Il Paese delle Contraddizioni



Quando si parla di Stati Uniti d’America in Italia, in Europa e in generale nel resto del mondo, è facile sentire opinioni di tutti i generi, si passa cioè dalle critiche più accese alle lodi più esagerate. Gli USA sono sicuramente una delle nazioni più amate e più odiate dal resto del mondo, tuttavia, tralasciando le considerazioni di carattere politico e indipendentemente da chi in un determinato momento stia governando in USA, risulta in effetti pressoché impossibile esprimere un giudizio sufficientemente uniforme nei confronti della nazione statunitense.

Prendiamo ad esempio l’economia. Sicuramente la cultura americana è sostanzialmente capitalista e non lo è solo al livello delle grandi imprese, ma anche del singolo cittadino. L’attitudine al rischio dell’americano medio è considerevolmente più alta di quella dell’europeo medio, decisamente più alta di quella dell’italiano medio. Questo fa sì che in quel Paese una persona possa essere licenziata praticamente senza preavviso, ma allo stesso tempo, in USA, le banche d’affari sono capaci di trovare finanziamenti a chiunque abbia un’idea brillante e abbia bisogno di soldi per realizzarla. Analogamente la grande distribuzione la fa da padrone negli USA, ma i piccoli commercianti, invece di invocare norme che li proteggano, trovano in altri canali, come ad esempio Internet, un’alternativa concorrenziale. Insomma, la gente non è abituata a rivolgersi allo Stato per vedersi riconosciuti i propri diritti, ma è avvezza a lottare per far sì che essi siano rispettati. Sull’altro versante i consumatori sono spesso preda di un modo di fare mercato certamente liberale, ma spesso molto aggressivo e non sempre trasparente, e tuttavia le associazioni di consumatori in USA sono fra le più forti ed efficaci nel mondo e ottengono risultati impensabili nel nostro Paese. Resta il fatto che nella più grande economia mondiale ci sono allo stesso tempo la maggior parte delle persone più ricche del mondo e gente che muore letteralmente di fame.

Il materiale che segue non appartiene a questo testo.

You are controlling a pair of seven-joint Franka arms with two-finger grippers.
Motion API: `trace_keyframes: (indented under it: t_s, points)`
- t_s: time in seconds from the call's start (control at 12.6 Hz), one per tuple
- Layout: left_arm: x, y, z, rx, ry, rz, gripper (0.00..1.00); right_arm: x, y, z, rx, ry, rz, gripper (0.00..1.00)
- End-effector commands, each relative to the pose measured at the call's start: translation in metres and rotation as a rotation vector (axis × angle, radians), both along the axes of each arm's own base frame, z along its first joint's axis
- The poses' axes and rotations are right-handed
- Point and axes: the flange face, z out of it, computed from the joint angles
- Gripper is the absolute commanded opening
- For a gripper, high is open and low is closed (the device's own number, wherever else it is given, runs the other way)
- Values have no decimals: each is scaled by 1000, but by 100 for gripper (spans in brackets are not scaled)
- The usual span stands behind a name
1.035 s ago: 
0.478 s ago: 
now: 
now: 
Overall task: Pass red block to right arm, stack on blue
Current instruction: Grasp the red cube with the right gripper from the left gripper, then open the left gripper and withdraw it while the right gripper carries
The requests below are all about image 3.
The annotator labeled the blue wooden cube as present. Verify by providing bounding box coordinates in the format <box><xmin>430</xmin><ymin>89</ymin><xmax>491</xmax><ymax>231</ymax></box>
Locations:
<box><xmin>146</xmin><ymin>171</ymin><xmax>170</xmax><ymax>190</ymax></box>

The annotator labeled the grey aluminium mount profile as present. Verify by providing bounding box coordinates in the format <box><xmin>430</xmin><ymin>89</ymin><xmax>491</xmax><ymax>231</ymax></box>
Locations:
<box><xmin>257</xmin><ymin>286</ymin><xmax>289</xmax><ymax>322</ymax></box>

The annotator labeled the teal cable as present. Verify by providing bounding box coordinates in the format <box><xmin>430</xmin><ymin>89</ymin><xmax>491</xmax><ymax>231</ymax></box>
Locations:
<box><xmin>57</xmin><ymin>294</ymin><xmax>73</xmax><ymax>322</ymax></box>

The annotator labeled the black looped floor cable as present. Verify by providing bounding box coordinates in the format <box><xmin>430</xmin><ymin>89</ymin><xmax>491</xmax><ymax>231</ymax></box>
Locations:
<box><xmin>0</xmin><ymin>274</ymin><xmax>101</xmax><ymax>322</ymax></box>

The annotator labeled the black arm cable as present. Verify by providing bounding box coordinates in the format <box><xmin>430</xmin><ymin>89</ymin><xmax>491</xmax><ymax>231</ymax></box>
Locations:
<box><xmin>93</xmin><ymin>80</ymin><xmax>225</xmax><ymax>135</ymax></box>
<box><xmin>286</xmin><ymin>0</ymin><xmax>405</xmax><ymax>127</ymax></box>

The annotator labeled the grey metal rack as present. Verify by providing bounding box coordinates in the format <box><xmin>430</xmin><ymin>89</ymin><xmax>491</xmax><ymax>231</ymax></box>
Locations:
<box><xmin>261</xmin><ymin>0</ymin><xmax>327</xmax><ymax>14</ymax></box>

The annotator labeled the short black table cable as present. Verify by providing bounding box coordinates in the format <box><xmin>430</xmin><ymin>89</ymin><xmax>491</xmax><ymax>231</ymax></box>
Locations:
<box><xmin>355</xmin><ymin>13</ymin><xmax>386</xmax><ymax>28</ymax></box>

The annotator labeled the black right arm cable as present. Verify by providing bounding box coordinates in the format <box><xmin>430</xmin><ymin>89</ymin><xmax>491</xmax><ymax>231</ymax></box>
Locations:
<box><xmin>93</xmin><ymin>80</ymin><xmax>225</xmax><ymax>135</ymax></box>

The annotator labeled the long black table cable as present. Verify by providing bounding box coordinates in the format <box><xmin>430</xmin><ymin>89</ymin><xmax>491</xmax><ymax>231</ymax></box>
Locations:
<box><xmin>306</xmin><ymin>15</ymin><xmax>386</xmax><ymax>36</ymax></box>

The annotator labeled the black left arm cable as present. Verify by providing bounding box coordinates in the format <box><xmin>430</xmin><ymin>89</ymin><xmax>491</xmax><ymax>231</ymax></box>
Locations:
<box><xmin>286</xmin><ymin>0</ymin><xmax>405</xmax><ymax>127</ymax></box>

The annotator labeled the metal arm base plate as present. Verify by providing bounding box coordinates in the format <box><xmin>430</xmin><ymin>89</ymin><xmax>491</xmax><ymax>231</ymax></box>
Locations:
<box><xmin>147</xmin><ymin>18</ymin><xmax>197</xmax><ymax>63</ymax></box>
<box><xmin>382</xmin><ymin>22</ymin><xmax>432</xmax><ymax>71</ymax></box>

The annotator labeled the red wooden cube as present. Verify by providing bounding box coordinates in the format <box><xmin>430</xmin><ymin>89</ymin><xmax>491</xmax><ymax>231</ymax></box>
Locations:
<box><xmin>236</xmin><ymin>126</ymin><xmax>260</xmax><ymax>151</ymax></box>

Gli USA sono anche un Paese dove lo stato sociale è praticamente inesistente: la pensione non è un diritto, l’assistenza medica è sostanzialmente a pagamento ed è basata sulle assicurazioni private, la maggior parte di quelli che nel nostro Paese, ad esempio, sono meccanismi fortemente controllati e burocraticizzati, come matrimoni, divorzi e adozioni, lì seguono schemi piuttosto aperti e liberali ma proprio per questo poco garantisti. Sembra quasi un’ironia della sorte il fatto che proprio da questo Paese si sia importato in Italia il termine «welfare». Eppure negli Stati Uniti esistono molte più associazioni di volontari che in qualunque altro Paese del mondo, di fondazioni benefiche, di istituti filantropici. Moltissimi americani sono impegnati in qualche forma di volontariato e molti principi sociali sono insegnati fin dai primi anni di scuola.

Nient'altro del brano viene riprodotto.